### Work to complete:
Each entry below should be reproduced character for character.

### Supplied data:
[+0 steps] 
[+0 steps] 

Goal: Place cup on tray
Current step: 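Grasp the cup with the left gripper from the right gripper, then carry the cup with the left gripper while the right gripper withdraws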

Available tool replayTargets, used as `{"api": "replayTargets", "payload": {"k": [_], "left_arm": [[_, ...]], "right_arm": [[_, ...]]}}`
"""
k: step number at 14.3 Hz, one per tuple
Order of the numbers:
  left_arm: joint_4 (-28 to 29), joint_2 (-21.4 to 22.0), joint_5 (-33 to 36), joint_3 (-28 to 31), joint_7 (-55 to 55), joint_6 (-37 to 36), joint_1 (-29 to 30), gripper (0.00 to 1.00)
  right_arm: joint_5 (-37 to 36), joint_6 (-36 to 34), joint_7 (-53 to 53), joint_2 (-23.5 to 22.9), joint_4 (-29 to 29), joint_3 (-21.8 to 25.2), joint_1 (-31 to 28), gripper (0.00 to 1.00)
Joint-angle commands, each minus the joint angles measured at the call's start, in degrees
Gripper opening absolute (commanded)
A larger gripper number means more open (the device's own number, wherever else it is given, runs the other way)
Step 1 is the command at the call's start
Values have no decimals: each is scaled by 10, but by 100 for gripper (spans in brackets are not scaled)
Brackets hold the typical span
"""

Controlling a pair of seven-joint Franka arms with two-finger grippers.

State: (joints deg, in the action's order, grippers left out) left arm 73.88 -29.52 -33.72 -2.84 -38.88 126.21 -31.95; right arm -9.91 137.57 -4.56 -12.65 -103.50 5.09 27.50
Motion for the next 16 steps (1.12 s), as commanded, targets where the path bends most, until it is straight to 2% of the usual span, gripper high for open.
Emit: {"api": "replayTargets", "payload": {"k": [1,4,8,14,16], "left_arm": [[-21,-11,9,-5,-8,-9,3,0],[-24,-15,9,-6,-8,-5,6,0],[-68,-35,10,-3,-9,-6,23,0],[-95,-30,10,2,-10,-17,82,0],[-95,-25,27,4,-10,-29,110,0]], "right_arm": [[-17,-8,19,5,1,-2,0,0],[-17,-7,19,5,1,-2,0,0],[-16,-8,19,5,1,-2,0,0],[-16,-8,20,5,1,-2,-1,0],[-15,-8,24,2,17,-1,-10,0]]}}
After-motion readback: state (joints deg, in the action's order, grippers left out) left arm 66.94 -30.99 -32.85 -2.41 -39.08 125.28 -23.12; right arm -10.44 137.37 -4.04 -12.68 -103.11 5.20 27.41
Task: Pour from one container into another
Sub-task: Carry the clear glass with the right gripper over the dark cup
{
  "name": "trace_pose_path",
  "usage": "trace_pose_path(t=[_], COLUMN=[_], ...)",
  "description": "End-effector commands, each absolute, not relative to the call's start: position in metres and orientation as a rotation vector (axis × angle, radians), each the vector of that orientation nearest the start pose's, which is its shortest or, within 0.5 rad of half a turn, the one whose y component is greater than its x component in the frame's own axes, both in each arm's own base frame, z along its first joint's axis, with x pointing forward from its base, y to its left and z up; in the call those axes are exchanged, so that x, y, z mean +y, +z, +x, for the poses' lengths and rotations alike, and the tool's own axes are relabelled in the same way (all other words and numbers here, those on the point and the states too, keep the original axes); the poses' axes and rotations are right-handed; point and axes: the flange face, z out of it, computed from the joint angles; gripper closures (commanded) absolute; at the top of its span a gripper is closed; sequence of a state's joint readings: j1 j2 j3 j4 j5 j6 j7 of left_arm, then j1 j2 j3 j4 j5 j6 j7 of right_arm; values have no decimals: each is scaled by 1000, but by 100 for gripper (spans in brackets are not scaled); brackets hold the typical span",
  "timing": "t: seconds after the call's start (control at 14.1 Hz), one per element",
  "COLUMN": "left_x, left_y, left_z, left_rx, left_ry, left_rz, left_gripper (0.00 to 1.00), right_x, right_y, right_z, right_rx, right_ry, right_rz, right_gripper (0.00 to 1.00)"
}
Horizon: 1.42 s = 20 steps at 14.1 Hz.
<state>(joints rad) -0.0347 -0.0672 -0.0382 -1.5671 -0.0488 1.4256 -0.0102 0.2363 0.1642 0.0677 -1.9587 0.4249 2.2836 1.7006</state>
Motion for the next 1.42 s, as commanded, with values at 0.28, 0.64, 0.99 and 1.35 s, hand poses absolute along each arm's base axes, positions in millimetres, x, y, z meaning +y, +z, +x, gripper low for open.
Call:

### Answer to this exercise:
[+0 steps] 
[+0 steps] 

Goal: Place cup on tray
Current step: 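Grasp the cup with the left gripper from the right gripper, then carry the cup with the left gripper while the right gripper withdraws
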
Available tool replayTargets, used as `{"api": "replayTargets", "payload": {"k": [_], "left_arm": [[_, ...]], "right_arm": [[_, ...]]}}`
"""
k: step number at 14.3 Hz, one per tuple
Order of the numbers:
  left_arm: joint_4 (-28 to 29), joint_2 (-21.4 to 22.0), joint_5 (-33 to 36), joint_3 (-28 to 31), joint_7 (-55 to 55), joint_6 (-37 to 36), joint_1 (-29 to 30), gripper (0.00 to 1.00)
  right_arm: joint_5 (-37 to 36), joint_6 (-36 to 34), joint_7 (-53 to 53), joint_2 (-23.5 to 22.9), joint_4 (-29 to 29), joint_3 (-21.8 to 25.2), joint_1 (-31 to 28), gripper (0.00 to 1.00)
Joint-angle commands, each minus the joint angles measured at the call's start, in degrees
Gripper opening absolute (commanded)
A larger gripper number means more open (the device's own number, wherever else it is given, runs the other way)
Step 1 is the command at the call's start
Values have no decimals: each is scaled by 10, but by 100 for gripper (spans in brackets are not scaled)
Brackets hold the typical span
"""

Controlling a pair of seven-joint Franka arms with two-finger grippers.

State: (joints deg, in the action's order, grippers left out) left arm 73.88 -29.52 -33.72 -2.84 -38.88 126.21 -31.95; right arm -9.91 137.57 -4.56 -12.65 -103.50 5.09 27.50
Motion for the next 16 steps (1.12 s), as commanded, targets where the path bends most, until it is straight to 2% of the usual span, gripper high for open.
Emit: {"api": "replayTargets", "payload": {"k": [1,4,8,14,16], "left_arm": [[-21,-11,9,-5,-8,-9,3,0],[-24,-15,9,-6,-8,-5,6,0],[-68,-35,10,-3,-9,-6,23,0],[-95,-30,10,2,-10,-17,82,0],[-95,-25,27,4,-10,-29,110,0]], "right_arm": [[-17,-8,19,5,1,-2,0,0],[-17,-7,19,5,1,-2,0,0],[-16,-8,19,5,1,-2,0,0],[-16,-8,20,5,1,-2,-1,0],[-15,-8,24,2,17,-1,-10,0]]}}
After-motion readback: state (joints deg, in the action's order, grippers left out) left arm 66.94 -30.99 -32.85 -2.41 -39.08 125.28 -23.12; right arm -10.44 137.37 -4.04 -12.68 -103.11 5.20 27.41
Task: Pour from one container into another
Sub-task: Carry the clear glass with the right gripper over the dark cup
{
  "name": "trace_pose_path",
  "usage": "trace_pose_path(t=[_], COLUMN=[_], ...)",
  "description": "End-effector commands, each absolute, not relative to the call's start: position in metres and orientation as a rotation vector (axis × angle, radians), each the vector of that orientation nearest the start pose's, which is its shortest or, within 0.5 rad of half a turn, the one whose y component is greater than its x component in the frame's own axes, both in each arm's own base frame, z along its first joint's axis, with x pointing forward from its base, y to its left and z up; in the call those axes are exchanged, so that x, y, z mean +y, +z, +x, for the poses' lengths and rotations alike, and the tool's own axes are relabelled in the same way (all other words and numbers here, those on the point and the states too, keep the original axes); the poses' axes and rotations are right-handed; point and axes: the flange face, z out of it, computed from the joint angles; gripper closures (commanded) absolute; at the top of its span a gripper is closed; sequence of a state's joint readings: j1 j2 j3 j4 j5 j6 j7 of left_arm, then j1 j2 j3 j4 j5 j6 j7 of right_arm; values have no decimals: each is scaled by 1000, but by 100 for gripper (spans in brackets are not scaled); brackets hold the typical span",
  "timing": "t: seconds after the call's start (control at 14.1 Hz), one per element",
  "COLUMN": "left_x, left_y, left_z, left_rx, left_ry, left_rz, left_gripper (0.00 to 1.00), right_x, right_y, right_z, right_rx, right_ry, right_rz, right_gripper (0.00 to 1.00)"
}
Horizon: 1.42 s = 20 steps at 14.1 Hz.
<state>(joints rad) -0.0347 -0.0672 -0.0382 -1.5671 -0.0488 1.4256 -0.0102 0.2363 0.1642 0.0677 -1.9587 0.4249 2.2836 1.7006</state>
Motion for the next 1.42 s, as commanded, with values at 0.28, 0.64, 0.99 and 1.35 s, hand poses absolute along each arm's base axes, positions in millimetres, x, y, z meaning +y, +z, +x, gripper low for open.
Call:

The exercise is done.